[[ SUPPLIED ENTRIES, beginning ]]

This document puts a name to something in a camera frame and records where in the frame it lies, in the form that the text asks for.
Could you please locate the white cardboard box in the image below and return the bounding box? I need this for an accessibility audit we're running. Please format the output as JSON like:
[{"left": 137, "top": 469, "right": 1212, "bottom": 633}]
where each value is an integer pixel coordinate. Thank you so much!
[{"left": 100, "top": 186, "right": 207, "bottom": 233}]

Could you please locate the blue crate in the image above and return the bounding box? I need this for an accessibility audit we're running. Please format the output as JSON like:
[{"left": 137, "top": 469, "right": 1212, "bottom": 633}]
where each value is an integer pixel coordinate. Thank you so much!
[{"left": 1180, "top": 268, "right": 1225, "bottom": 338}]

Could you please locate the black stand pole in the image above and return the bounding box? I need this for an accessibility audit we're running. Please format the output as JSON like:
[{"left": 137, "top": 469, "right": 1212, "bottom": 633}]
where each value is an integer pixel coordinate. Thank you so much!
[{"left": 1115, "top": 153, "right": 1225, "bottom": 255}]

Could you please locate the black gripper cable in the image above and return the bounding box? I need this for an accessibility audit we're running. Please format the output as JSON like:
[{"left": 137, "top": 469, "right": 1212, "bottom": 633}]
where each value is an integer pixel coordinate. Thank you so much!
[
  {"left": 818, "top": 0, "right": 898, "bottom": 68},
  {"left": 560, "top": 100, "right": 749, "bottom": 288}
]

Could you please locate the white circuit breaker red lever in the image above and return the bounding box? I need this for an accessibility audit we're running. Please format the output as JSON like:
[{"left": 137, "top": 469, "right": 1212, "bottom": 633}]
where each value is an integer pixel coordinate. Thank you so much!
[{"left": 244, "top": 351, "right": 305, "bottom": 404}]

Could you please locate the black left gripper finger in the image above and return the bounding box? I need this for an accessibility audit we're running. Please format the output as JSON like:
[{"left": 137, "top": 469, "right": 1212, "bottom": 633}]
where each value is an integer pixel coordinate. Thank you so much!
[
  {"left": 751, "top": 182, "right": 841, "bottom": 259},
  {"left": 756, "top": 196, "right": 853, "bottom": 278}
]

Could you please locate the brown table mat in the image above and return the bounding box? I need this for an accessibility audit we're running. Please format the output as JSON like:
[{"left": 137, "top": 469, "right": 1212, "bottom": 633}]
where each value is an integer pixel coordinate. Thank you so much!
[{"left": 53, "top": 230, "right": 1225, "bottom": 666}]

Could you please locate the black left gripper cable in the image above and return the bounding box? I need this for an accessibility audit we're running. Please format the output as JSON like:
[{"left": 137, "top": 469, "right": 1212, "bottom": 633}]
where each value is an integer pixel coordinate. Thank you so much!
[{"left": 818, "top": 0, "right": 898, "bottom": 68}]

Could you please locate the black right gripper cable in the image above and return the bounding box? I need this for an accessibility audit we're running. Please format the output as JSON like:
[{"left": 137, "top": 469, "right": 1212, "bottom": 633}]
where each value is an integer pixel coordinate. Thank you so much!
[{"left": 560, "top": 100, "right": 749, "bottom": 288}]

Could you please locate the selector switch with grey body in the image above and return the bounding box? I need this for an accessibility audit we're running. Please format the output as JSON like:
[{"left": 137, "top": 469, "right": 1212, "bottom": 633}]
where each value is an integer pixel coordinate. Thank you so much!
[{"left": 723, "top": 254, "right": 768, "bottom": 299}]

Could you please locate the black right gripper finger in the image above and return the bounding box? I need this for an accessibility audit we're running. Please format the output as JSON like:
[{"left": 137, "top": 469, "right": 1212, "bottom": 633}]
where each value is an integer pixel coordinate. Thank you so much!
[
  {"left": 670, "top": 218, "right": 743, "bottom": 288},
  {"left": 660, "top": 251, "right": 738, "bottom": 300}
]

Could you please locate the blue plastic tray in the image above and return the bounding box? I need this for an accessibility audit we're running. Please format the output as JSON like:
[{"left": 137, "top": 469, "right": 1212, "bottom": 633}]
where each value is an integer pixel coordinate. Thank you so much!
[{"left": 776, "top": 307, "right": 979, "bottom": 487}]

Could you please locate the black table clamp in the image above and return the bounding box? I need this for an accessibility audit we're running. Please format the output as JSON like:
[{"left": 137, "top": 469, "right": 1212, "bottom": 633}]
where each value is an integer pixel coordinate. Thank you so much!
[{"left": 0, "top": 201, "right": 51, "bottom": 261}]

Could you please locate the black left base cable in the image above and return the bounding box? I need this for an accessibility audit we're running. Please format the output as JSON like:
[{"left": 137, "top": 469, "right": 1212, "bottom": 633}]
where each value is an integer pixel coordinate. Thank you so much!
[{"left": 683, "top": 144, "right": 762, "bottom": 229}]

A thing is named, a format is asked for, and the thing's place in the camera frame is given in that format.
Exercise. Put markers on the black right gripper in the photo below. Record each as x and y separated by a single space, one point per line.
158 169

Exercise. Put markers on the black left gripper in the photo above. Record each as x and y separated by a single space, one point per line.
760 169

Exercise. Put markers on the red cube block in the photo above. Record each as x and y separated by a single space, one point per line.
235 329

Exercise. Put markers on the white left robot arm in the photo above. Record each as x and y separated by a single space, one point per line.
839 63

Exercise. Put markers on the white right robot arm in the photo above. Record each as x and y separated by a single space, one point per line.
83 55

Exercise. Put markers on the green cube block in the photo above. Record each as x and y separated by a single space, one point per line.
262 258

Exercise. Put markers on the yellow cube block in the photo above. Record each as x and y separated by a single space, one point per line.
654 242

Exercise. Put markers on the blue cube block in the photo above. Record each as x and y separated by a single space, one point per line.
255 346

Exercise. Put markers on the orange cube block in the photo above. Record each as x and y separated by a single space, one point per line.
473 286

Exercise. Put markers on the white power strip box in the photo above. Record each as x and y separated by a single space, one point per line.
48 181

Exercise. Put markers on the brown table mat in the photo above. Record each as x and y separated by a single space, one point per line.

[[ SUPPLIED ENTRIES, end ]]

YOUR INSTRUCTIONS –
Copy out each line of the records character for character.

SOLUTION TO THE PROBLEM –
This document puts a name to something in a camera frame and records where in the frame it lies, in the form that the text asks for.
Could you please locate the white cardboard box in the image below and return the bounding box? I need this for an accessibility audit we're running. Please format the output as JSON like:
[{"left": 137, "top": 469, "right": 1212, "bottom": 633}]
where each value is an integer pixel coordinate. Thank you so much!
[{"left": 100, "top": 186, "right": 207, "bottom": 233}]

Could you please locate the blue crate in the image above and return the bounding box? I need this for an accessibility audit we're running. Please format the output as JSON like:
[{"left": 137, "top": 469, "right": 1212, "bottom": 633}]
where each value is an integer pixel coordinate. Thank you so much!
[{"left": 1180, "top": 268, "right": 1225, "bottom": 338}]

Could you please locate the black stand pole in the image above and return the bounding box? I need this for an accessibility audit we're running. Please format the output as JSON like:
[{"left": 137, "top": 469, "right": 1212, "bottom": 633}]
where each value is an integer pixel coordinate. Thank you so much!
[{"left": 1115, "top": 153, "right": 1225, "bottom": 255}]

Could you please locate the black gripper cable in the image above and return the bounding box? I need this for an accessibility audit we're running. Please format the output as JSON like:
[{"left": 137, "top": 469, "right": 1212, "bottom": 633}]
where each value is an integer pixel coordinate. Thank you so much!
[
  {"left": 818, "top": 0, "right": 898, "bottom": 68},
  {"left": 560, "top": 100, "right": 749, "bottom": 288}
]

Could you please locate the white circuit breaker red lever in the image above and return the bounding box? I need this for an accessibility audit we're running. Please format the output as JSON like:
[{"left": 137, "top": 469, "right": 1212, "bottom": 633}]
where each value is an integer pixel coordinate. Thank you so much!
[{"left": 244, "top": 351, "right": 305, "bottom": 404}]

Could you please locate the black left gripper finger in the image above and return the bounding box? I need this for an accessibility audit we're running. Please format the output as JSON like:
[{"left": 137, "top": 469, "right": 1212, "bottom": 633}]
where each value is an integer pixel coordinate. Thank you so much!
[
  {"left": 751, "top": 182, "right": 841, "bottom": 259},
  {"left": 756, "top": 196, "right": 853, "bottom": 278}
]

Could you please locate the brown table mat in the image above and return the bounding box? I need this for an accessibility audit we're running. Please format the output as JSON like:
[{"left": 137, "top": 469, "right": 1212, "bottom": 633}]
where each value is an integer pixel coordinate. Thank you so much!
[{"left": 53, "top": 230, "right": 1225, "bottom": 666}]

Could you please locate the black left gripper cable in the image above and return the bounding box? I need this for an accessibility audit we're running. Please format the output as JSON like:
[{"left": 137, "top": 469, "right": 1212, "bottom": 633}]
where each value is an integer pixel coordinate. Thank you so much!
[{"left": 818, "top": 0, "right": 898, "bottom": 68}]

Could you please locate the black right gripper cable in the image above and return the bounding box? I need this for an accessibility audit we're running. Please format the output as JSON like:
[{"left": 137, "top": 469, "right": 1212, "bottom": 633}]
where each value is an integer pixel coordinate. Thank you so much!
[{"left": 560, "top": 100, "right": 749, "bottom": 288}]

Could you please locate the selector switch with grey body in the image above and return the bounding box? I need this for an accessibility audit we're running. Please format the output as JSON like:
[{"left": 137, "top": 469, "right": 1212, "bottom": 633}]
where each value is an integer pixel coordinate. Thank you so much!
[{"left": 723, "top": 254, "right": 768, "bottom": 299}]

Could you please locate the black right gripper finger in the image above and return the bounding box? I need this for an accessibility audit we're running. Please format the output as JSON like:
[{"left": 137, "top": 469, "right": 1212, "bottom": 633}]
where each value is an integer pixel coordinate. Thank you so much!
[
  {"left": 670, "top": 218, "right": 743, "bottom": 288},
  {"left": 660, "top": 251, "right": 738, "bottom": 300}
]

Could you please locate the blue plastic tray in the image above and return the bounding box? I need this for an accessibility audit we're running. Please format the output as JSON like:
[{"left": 137, "top": 469, "right": 1212, "bottom": 633}]
where each value is an integer pixel coordinate. Thank you so much!
[{"left": 776, "top": 307, "right": 979, "bottom": 487}]

Could you please locate the black table clamp in the image above and return the bounding box? I need this for an accessibility audit we're running. Please format the output as JSON like:
[{"left": 137, "top": 469, "right": 1212, "bottom": 633}]
where each value is an integer pixel coordinate. Thank you so much!
[{"left": 0, "top": 201, "right": 51, "bottom": 261}]

Could you please locate the black left base cable in the image above and return the bounding box? I need this for an accessibility audit we're running. Please format the output as JSON like:
[{"left": 137, "top": 469, "right": 1212, "bottom": 633}]
where each value is an integer pixel coordinate. Thank you so much!
[{"left": 683, "top": 144, "right": 762, "bottom": 229}]

A thing is named, a format is asked for, and the thing's place in the camera frame is given in that format.
Exercise. Put markers on the black right gripper in the photo below. Record each as x and y separated by a single space, one point per line.
158 169

Exercise. Put markers on the black left gripper in the photo above. Record each as x and y separated by a single space, one point per line.
760 169

Exercise. Put markers on the red cube block in the photo above. Record each as x and y separated by a single space, one point per line.
235 329

Exercise. Put markers on the white left robot arm in the photo above. Record each as x and y separated by a single space, one point per line.
839 63

Exercise. Put markers on the white right robot arm in the photo above. Record each as x and y separated by a single space, one point per line.
83 55

Exercise. Put markers on the green cube block in the photo above. Record each as x and y separated by a single space, one point per line.
262 258

Exercise. Put markers on the yellow cube block in the photo above. Record each as x and y separated by a single space, one point per line.
654 242

Exercise. Put markers on the blue cube block in the photo above. Record each as x and y separated by a single space, one point per line.
255 346

Exercise. Put markers on the orange cube block in the photo above. Record each as x and y separated by a single space, one point per line.
473 286

Exercise. Put markers on the white power strip box in the photo above. Record each as x and y separated by a single space, one point per line.
48 181

Exercise. Put markers on the brown table mat in the photo above. Record each as x and y separated by a single space, one point per line.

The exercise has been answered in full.